Barbara Chamberlin is the director of the New Mexico State University Learning Games Lab. For almost 20 years, she has been developing games for learning. Because she has always hated user testing, she has focused her research on finding more efficient and enjoyable ways to get the kind of feedback from kids that will make learning games better.

As a parent of two children, Chamberlin naturally spends considerable time involved with their activities, such as 4H meetings and swimming practice. She also downloads many children’s apps and finds it exciting to review, play, and discuss them with her children. She brings to her work the advantage of constantly being reminded of how children learn and how things that are mundane to adults are exciting new discoveries for kids.
Learning and Experience
Chamberlin describes herself as insatiable, constantly wanting to learn more, see more, and experience more. In her work, the results of her research immediately spark new questions. When a new construct is implemented, she enjoys thinking of other ways it could be used, and hearing about something new carries with it the desire to learn more.
The best part of working in this industry for Chamberlin is the opportunity to learn about a wide variety of different things. She sees her work as education rather than gaming; everything they create is based on research and has education or behavior change as the end goal. She insists that, although the concepts their games teach may sound boring, the content is vital to a student’s success, so it is equally necessary to do a good job helping kids learn it. “When you really understand how essential this is, it is exciting to realize how much potential you have as a designer,” she claims. “That’s the best part.
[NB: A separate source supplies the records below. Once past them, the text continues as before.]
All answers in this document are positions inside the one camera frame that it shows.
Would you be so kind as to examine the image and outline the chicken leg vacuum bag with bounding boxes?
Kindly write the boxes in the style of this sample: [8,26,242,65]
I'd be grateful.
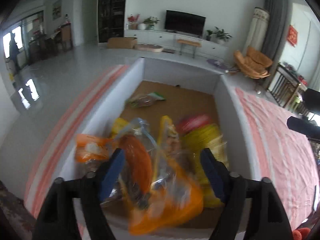
[111,118,203,235]

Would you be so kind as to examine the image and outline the green white snack packet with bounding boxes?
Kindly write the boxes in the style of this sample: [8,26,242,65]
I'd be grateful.
[126,92,166,108]

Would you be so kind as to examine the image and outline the pink striped tablecloth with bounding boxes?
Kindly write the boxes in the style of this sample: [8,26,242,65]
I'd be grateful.
[24,58,319,239]

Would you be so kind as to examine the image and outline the dark wooden side table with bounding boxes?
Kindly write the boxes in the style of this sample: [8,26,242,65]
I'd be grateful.
[267,63,307,109]

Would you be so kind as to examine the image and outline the orange clear snack bag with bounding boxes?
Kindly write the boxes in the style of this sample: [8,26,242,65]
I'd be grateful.
[75,134,117,163]

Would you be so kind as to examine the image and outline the orange lounge chair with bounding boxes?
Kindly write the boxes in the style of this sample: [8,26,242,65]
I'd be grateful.
[233,46,273,80]

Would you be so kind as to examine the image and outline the yellow foil snack pouch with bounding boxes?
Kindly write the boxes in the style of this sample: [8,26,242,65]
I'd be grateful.
[181,124,229,209]

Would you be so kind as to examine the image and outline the white standing air conditioner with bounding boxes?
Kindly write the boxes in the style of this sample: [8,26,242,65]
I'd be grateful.
[242,7,270,55]

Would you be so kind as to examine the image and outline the purple round floor mat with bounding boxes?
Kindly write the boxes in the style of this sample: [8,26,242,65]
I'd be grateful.
[207,59,229,70]

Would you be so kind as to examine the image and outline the grey curtain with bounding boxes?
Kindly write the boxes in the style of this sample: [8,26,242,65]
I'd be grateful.
[261,0,291,63]

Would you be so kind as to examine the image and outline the potted green plant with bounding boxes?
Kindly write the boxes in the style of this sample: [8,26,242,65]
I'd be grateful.
[213,27,232,45]

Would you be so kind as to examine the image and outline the red yellow snack packet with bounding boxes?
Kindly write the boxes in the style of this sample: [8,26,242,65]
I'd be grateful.
[175,114,213,135]

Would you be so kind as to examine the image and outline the white tv cabinet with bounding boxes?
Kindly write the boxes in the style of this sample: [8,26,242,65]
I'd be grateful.
[124,30,227,61]

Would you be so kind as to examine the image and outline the small wooden bench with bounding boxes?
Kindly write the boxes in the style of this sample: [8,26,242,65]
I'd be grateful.
[177,39,202,58]

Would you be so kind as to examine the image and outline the white cardboard storage box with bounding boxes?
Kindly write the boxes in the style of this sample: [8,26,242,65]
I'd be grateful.
[23,56,263,239]

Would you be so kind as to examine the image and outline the black flat television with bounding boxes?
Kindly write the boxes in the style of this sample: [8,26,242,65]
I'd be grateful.
[164,10,206,36]

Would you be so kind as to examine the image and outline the oval cat scratcher bed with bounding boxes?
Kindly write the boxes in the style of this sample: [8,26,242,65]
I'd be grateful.
[135,43,164,53]

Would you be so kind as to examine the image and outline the brown cardboard box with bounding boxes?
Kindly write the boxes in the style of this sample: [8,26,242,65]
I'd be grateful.
[107,37,138,49]

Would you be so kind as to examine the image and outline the green plant by flowers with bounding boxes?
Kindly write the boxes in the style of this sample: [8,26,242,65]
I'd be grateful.
[143,16,159,30]

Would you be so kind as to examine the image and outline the red flower vase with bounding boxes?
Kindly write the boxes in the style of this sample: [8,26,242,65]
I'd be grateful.
[127,14,140,30]

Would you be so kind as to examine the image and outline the red paper wall decoration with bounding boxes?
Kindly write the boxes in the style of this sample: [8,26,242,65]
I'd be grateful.
[287,25,298,47]

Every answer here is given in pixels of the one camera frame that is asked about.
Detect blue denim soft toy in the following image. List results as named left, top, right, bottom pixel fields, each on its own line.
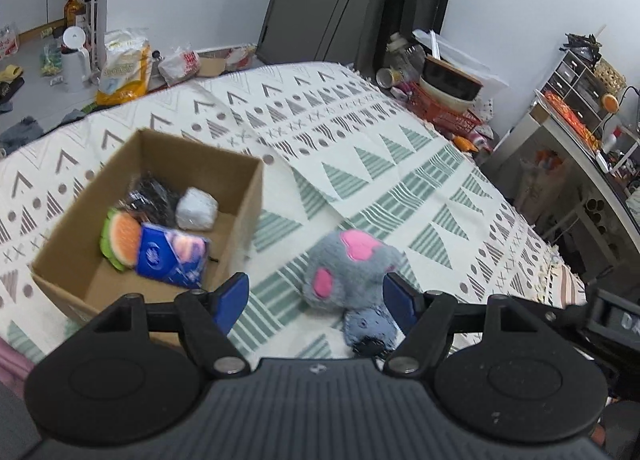
left=343, top=305, right=397, bottom=358

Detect grey plush toy pink patches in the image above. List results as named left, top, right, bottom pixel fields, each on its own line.
left=302, top=229, right=402, bottom=310

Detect white wrapped soft bundle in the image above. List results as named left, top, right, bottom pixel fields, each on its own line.
left=175, top=187, right=218, bottom=232

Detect blue tissue packet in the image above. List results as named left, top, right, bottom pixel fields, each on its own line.
left=134, top=223, right=209, bottom=289

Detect brown cardboard box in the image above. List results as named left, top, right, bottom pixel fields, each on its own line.
left=32, top=130, right=264, bottom=324

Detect white desk shelf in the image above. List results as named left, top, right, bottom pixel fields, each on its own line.
left=482, top=103, right=640, bottom=282

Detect black sparkly pouch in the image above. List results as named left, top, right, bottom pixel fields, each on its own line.
left=117, top=173, right=180, bottom=228

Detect watermelon slice plush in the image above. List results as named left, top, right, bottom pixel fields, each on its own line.
left=100, top=209, right=142, bottom=272

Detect patterned white green blanket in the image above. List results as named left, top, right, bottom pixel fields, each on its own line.
left=1, top=62, right=586, bottom=362

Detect red plastic basket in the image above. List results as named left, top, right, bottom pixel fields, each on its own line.
left=408, top=83, right=482, bottom=136

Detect black white bowl stack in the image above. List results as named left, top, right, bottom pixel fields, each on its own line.
left=420, top=55, right=483, bottom=113

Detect tin can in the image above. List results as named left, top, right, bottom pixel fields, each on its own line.
left=375, top=68, right=404, bottom=90

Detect pink bed sheet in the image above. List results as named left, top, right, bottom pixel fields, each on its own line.
left=0, top=339, right=35, bottom=399

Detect white drawer organizer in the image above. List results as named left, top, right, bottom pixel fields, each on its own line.
left=542, top=52, right=608, bottom=136

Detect white red plastic bag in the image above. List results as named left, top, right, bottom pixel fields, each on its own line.
left=158, top=48, right=201, bottom=86

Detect yellow white large bag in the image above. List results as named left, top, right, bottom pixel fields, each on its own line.
left=96, top=28, right=152, bottom=107

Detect white electric kettle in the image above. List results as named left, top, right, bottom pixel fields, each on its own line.
left=61, top=26, right=91, bottom=93
We’re changing lives here, in small, incremental, but incredibly important ways.”
The Power Of Interactivity
Twenty years ago, when she was creating interactive touch screen kiosks for public environment, she realized the power of interactivity for learning, and thought, “It should all be like this.” So she has spent her career at NMSU figuring out educational gaming and seeing it evolve and grow. Recently, she has seen an increase in great educational games and public acceptance of educational game play. She maintains, “Just as every game developer should be a game player, so should every learning games developer be a learning researcher. We can do so much more than make quiz games for learning; we can change behavior, alter mindsets, influence emotions and really empower inquiry. I’m excited to see the industry moving in those directions.”
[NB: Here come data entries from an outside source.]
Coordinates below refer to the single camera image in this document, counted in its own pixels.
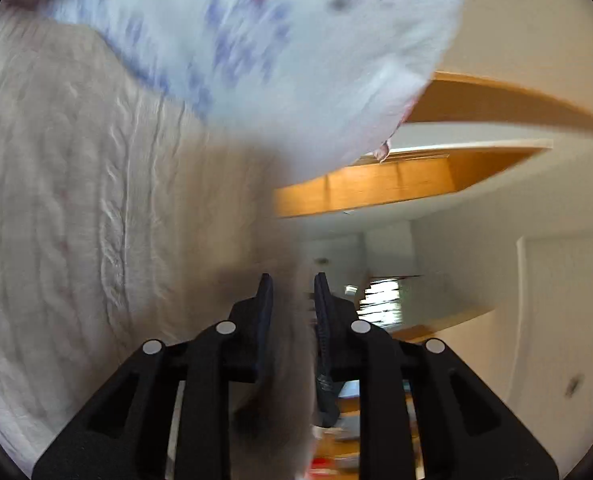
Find beige cable knit sweater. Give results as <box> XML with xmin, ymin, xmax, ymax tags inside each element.
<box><xmin>0</xmin><ymin>8</ymin><xmax>315</xmax><ymax>479</ymax></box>

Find pink white patterned pillow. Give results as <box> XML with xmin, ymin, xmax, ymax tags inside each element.
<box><xmin>6</xmin><ymin>0</ymin><xmax>466</xmax><ymax>182</ymax></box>

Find wooden door frame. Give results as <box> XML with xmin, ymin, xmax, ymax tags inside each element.
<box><xmin>275</xmin><ymin>72</ymin><xmax>593</xmax><ymax>218</ymax></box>

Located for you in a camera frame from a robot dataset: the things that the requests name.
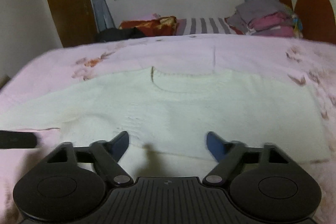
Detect pale green knit sweater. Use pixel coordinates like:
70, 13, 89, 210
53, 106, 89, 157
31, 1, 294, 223
1, 68, 330, 162

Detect pile of folded clothes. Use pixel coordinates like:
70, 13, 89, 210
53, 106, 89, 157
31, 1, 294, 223
225, 0, 303, 38

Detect pink floral bed sheet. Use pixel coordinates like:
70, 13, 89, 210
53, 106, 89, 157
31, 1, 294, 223
0, 34, 336, 224

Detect black cloth on bed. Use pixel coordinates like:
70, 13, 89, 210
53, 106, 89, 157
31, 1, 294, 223
95, 28, 146, 43

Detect striped purple white pillow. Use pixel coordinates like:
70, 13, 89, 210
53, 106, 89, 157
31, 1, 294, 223
175, 18, 242, 36

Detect red orange patterned cloth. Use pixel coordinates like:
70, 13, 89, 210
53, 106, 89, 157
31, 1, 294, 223
118, 16, 179, 37

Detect red white headboard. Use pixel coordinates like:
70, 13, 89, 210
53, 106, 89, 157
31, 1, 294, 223
279, 0, 335, 45
The Monetization Challenge
The most serious challenge Chamberlin sees facing the games industry today is the monetization of casual games. While she realizes game development is a business, she also recognizes that we now know so much about human behavior that we can tweak every impulse and scientifically manipulate each person to spend, contribute, and buy. Unfortunately, it also makes the game less fun, and, she says, “It doesn’t do much for society either.” These games may distract the user and tickle the part of the brain that responds to incentives, but players’ lives are not made richer from the experience. She would much prefer to see people make money by crafting beautiful, engaging, and enriching experiences.
Chamberlin does not face the issue of monetization directly, since most of her work is grant-funded and does not have to show a profit, yet they — like many developers of educational games — are still looking for a viable model for disseminating, promoting and maintaining their apps, once developed.
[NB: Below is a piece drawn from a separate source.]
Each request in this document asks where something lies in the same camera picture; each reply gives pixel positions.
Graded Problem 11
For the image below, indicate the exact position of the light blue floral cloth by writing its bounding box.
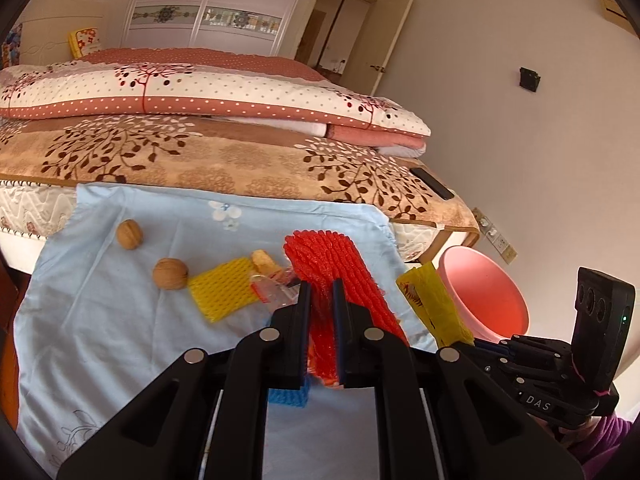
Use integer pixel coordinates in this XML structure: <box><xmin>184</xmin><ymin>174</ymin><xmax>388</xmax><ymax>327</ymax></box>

In this competitive space, many educational developers still face the challenge of promoting and disseminating their games into classrooms and to learners. One of biggest questions in the educational gaming right now, according to Chamberlin, is the school-based dissemination of learning software. Everyone in the industry is trying to anticipate how teachers and parents find and buy apps, how schools decide what systems to use, and how children engage in the apps most specific to their needs. She says, “We are still trying to predict the best way to get effective learning tools the hands of the learner.”